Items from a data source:
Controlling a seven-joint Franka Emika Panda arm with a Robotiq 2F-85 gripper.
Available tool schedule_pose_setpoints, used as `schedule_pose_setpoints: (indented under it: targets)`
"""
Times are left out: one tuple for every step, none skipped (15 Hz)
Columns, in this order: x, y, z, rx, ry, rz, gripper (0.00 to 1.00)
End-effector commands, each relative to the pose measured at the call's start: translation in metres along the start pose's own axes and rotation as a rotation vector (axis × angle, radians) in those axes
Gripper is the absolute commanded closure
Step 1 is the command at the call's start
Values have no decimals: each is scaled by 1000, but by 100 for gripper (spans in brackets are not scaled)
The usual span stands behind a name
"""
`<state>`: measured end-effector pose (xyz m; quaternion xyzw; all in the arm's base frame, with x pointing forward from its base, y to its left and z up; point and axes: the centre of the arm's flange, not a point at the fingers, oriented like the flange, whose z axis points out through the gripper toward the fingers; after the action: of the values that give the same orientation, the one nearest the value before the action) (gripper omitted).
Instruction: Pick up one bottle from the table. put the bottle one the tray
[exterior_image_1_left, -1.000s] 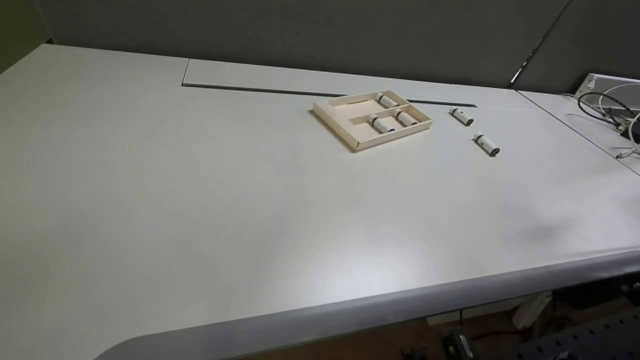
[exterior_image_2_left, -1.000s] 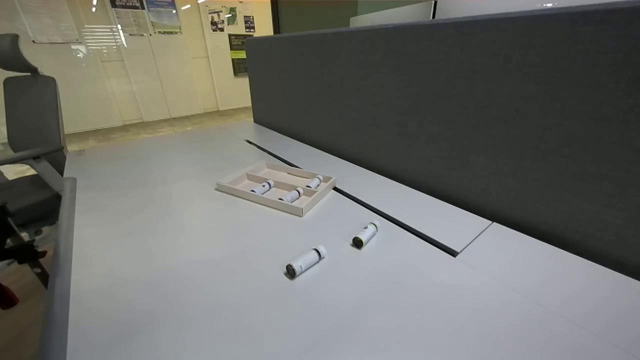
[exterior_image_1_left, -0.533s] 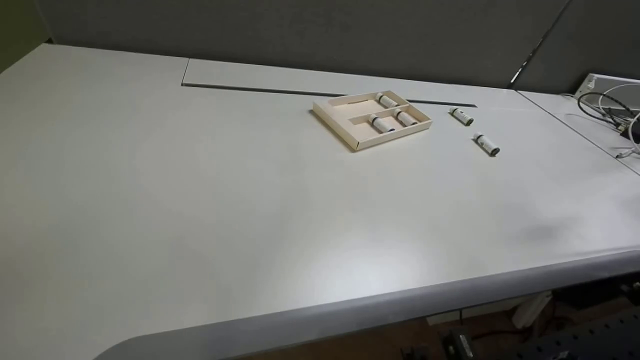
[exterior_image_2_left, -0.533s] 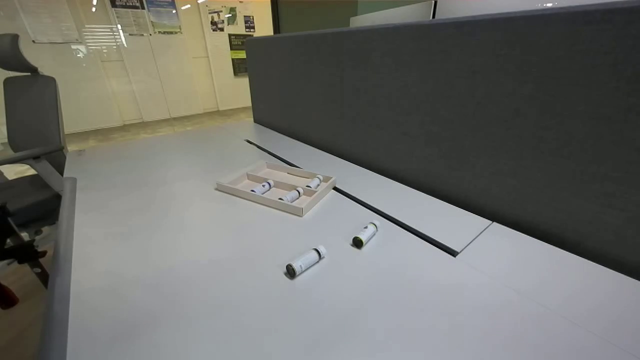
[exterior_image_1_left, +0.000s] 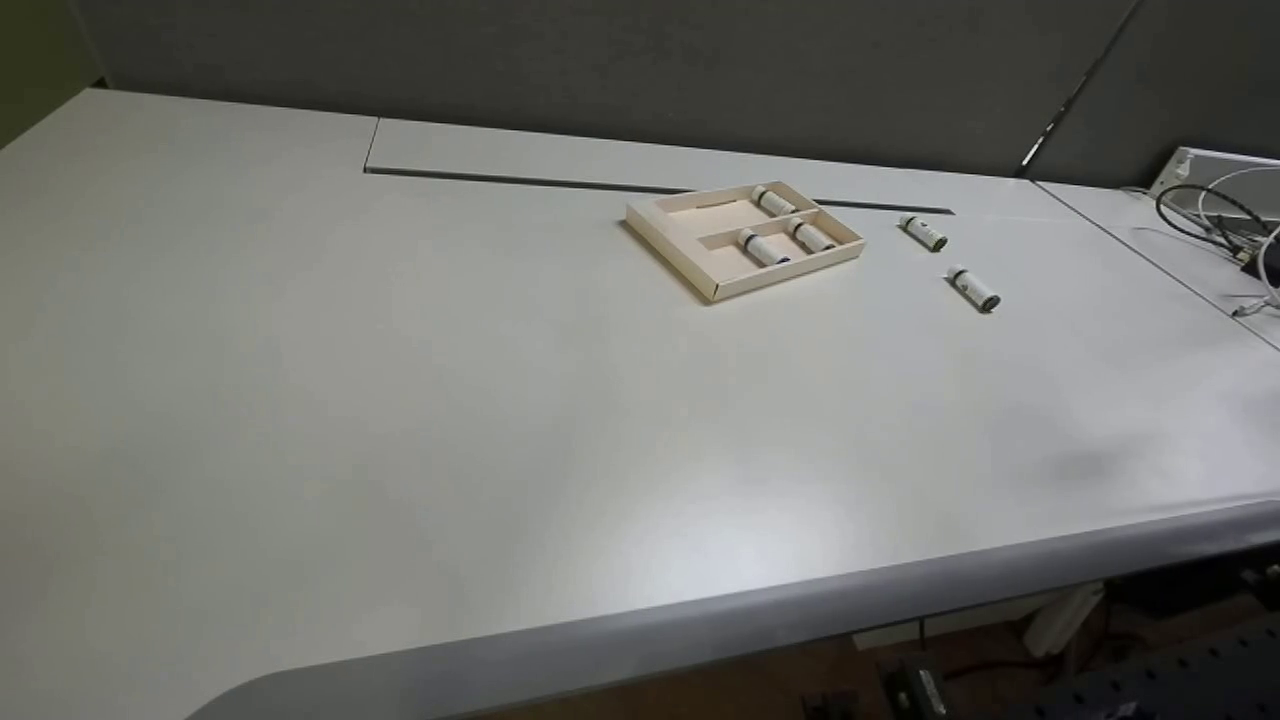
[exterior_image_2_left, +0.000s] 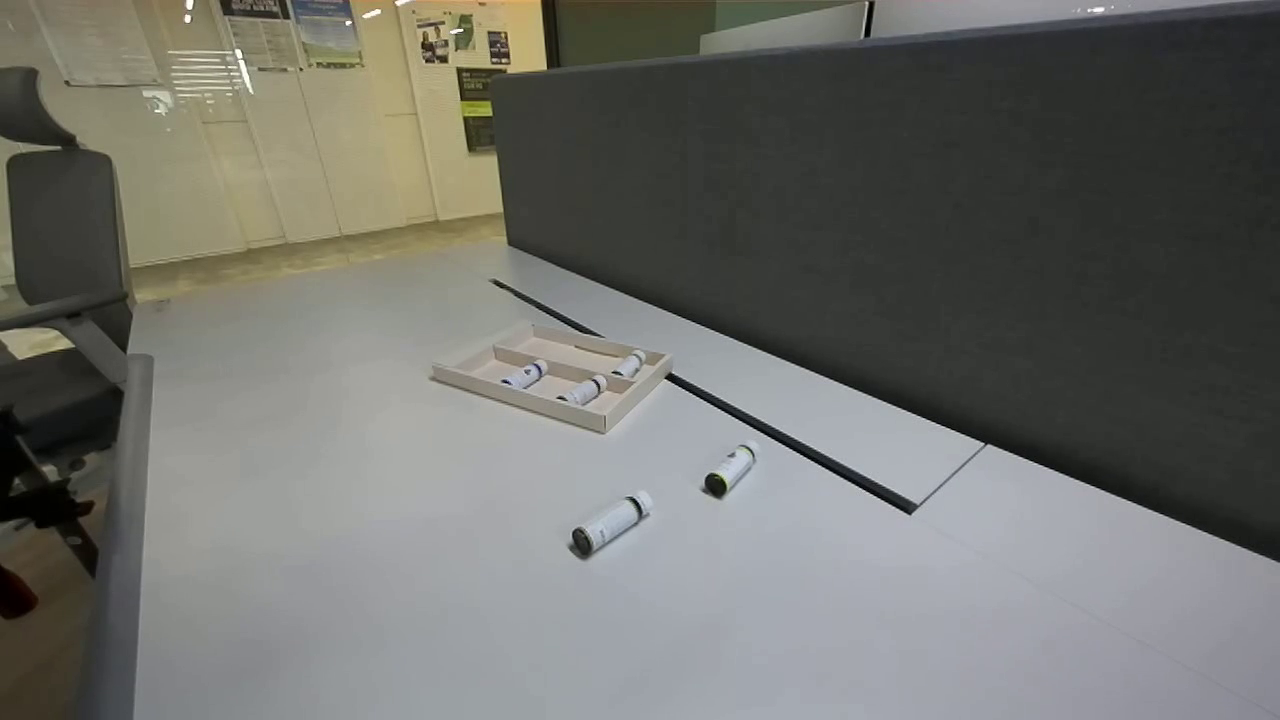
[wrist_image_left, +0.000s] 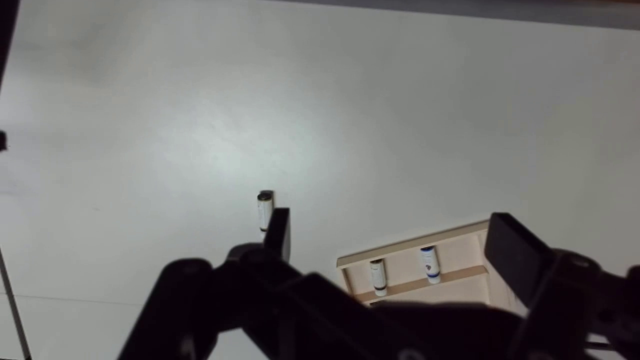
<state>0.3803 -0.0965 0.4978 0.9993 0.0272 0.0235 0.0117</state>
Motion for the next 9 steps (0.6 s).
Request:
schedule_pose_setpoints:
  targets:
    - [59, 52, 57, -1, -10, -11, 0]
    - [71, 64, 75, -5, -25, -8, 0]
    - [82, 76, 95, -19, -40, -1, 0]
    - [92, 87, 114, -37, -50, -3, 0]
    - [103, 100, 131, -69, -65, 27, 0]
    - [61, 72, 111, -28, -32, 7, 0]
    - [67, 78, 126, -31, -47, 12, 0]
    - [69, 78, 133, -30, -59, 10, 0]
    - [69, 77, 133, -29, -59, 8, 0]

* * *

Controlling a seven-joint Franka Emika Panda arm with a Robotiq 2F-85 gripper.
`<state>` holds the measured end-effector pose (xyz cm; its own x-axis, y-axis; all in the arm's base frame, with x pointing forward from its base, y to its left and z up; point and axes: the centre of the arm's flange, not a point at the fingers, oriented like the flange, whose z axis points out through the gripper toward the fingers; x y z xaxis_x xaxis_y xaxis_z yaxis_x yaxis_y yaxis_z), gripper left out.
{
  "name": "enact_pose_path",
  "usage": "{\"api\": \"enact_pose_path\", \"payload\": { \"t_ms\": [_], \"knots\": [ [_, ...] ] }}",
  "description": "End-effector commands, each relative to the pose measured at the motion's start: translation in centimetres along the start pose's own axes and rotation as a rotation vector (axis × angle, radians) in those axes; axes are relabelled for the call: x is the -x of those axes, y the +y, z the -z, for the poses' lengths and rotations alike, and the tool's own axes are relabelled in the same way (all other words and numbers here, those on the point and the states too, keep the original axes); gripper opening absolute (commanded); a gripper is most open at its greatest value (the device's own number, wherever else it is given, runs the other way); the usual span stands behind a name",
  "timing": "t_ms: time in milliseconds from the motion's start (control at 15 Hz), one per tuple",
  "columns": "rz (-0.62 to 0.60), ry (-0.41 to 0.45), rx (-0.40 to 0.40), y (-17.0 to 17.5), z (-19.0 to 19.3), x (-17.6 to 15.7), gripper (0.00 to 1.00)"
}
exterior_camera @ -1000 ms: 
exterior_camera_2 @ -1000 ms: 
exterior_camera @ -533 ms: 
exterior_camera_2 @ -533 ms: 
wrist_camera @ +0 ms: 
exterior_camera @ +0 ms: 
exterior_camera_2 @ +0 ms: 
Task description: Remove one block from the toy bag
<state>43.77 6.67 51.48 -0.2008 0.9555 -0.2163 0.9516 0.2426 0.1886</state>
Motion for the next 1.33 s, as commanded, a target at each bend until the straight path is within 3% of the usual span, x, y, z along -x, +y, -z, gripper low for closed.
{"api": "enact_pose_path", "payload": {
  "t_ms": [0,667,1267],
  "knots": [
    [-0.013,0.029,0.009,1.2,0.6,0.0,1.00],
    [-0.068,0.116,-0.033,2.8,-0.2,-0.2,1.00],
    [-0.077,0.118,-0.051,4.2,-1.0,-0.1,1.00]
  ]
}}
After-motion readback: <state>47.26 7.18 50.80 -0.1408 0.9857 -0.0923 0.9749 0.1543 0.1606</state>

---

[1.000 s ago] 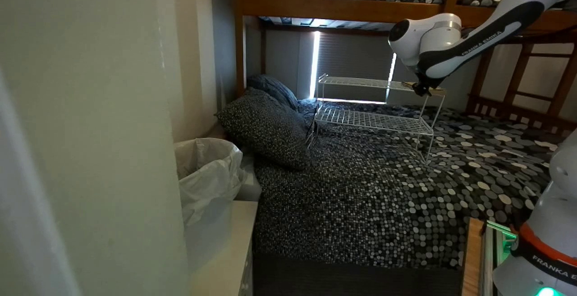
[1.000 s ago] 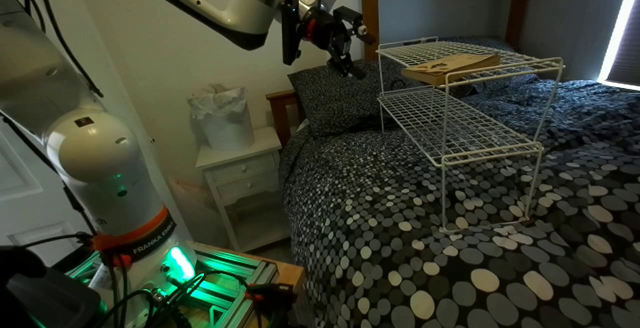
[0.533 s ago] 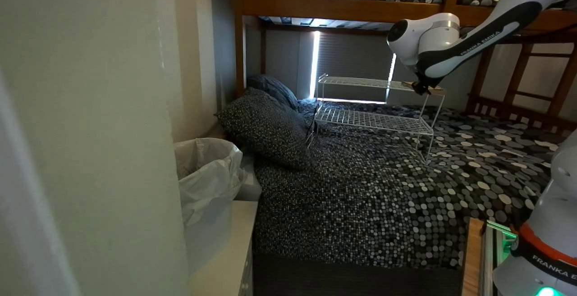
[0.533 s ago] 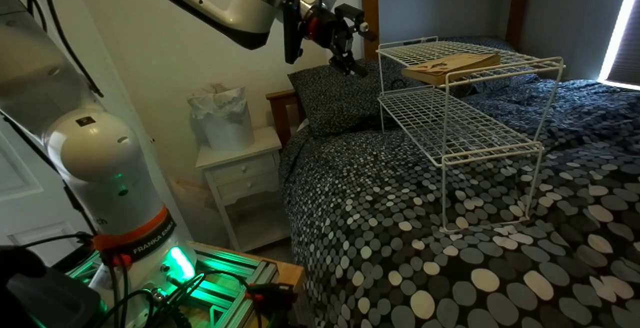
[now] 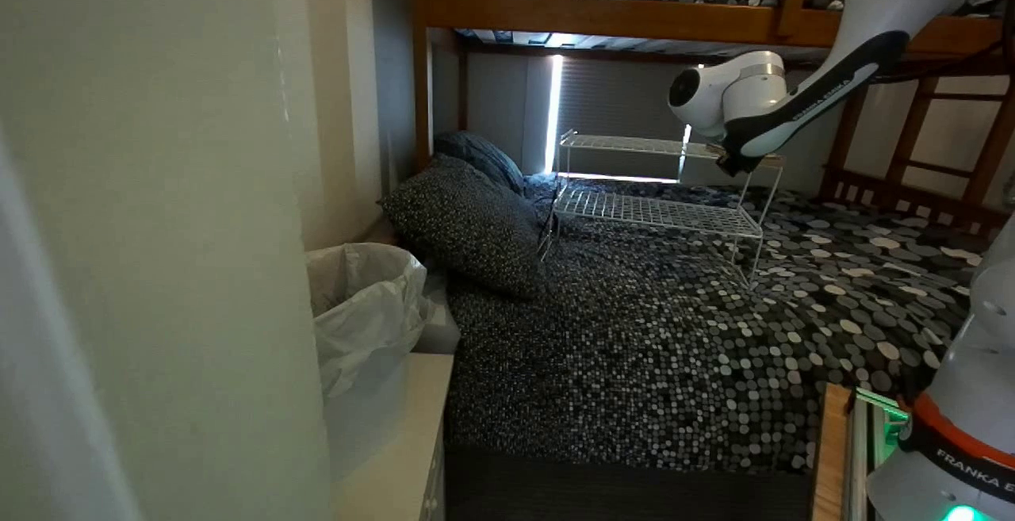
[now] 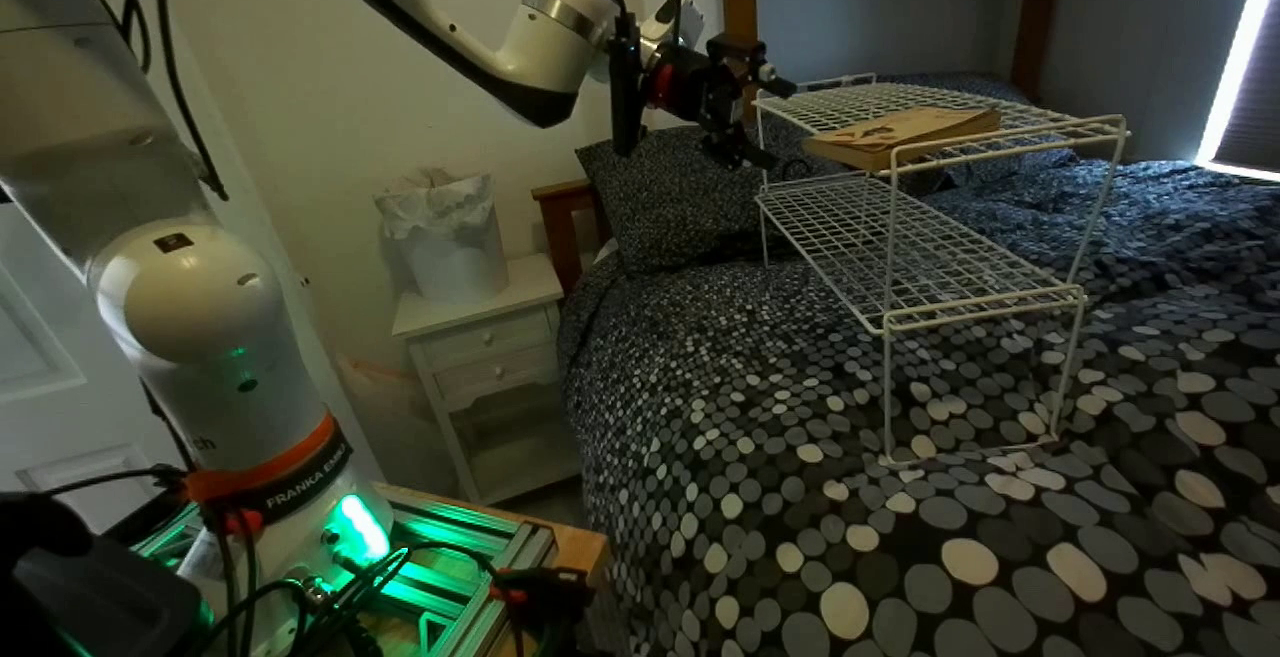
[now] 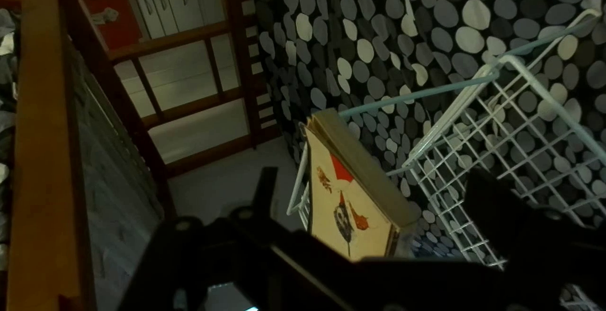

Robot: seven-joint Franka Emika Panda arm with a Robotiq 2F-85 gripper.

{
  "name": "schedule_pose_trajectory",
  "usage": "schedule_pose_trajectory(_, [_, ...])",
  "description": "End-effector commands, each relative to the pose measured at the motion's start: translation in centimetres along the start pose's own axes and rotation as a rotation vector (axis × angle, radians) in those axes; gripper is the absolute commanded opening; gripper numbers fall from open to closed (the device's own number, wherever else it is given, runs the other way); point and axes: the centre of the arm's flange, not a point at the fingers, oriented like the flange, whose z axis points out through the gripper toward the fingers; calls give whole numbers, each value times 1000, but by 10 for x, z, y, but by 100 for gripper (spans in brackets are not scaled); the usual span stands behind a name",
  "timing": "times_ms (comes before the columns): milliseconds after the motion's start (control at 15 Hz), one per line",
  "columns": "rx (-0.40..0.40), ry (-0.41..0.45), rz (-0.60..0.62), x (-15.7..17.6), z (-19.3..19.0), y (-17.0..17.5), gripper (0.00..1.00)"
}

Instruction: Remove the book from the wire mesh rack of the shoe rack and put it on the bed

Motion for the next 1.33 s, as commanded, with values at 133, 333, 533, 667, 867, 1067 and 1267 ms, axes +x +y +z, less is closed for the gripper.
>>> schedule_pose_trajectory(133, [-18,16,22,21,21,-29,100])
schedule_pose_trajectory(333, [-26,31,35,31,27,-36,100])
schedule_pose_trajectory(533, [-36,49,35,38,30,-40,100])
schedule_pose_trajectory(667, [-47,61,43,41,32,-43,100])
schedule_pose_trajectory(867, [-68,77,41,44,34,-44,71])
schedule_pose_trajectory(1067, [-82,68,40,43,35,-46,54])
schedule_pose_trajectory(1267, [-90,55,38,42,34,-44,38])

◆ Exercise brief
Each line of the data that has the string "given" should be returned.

◆ Exercise answer
  "description": "End-effector commands, each relative to the pose measured at the motion's start: translation in centimetres along the start pose's own axes and rotation as a rotation vector (axis × angle, radians) in those axes; axes are relabelled for the call: x is the -x of those axes, y the +y, z the -z, for the poses' lengths and rotations alike, and the tool's own axes are relabelled in the same way (all other words and numbers here, those on the point and the states too, keep the original axes); gripper opening absolute (commanded); a gripper is most open at its greatest value (the device's own number, wherever else it is given, runs the other way); the usual span stands behind a name",
  "description": "End-effector commands, each relative to the pose measured at the motion's start: translation in centimetres along the start pose's own axes and rotation as a rotation vector (axis × angle, radians) in those axes; gripper is the absolute commanded opening; gripper numbers fall from open to closed (the device's own number, wherever else it is given, runs the other way); point and axes: the centre of the arm's flange, not a point at the fingers, oriented like the flange, whose z axis points out through the gripper toward the fingers; calls give whole numbers, each value times 1000, but by 10 for x, z, y, but by 100 for gripper (spans in brackets are not scaled); the usual span stands behind a name",

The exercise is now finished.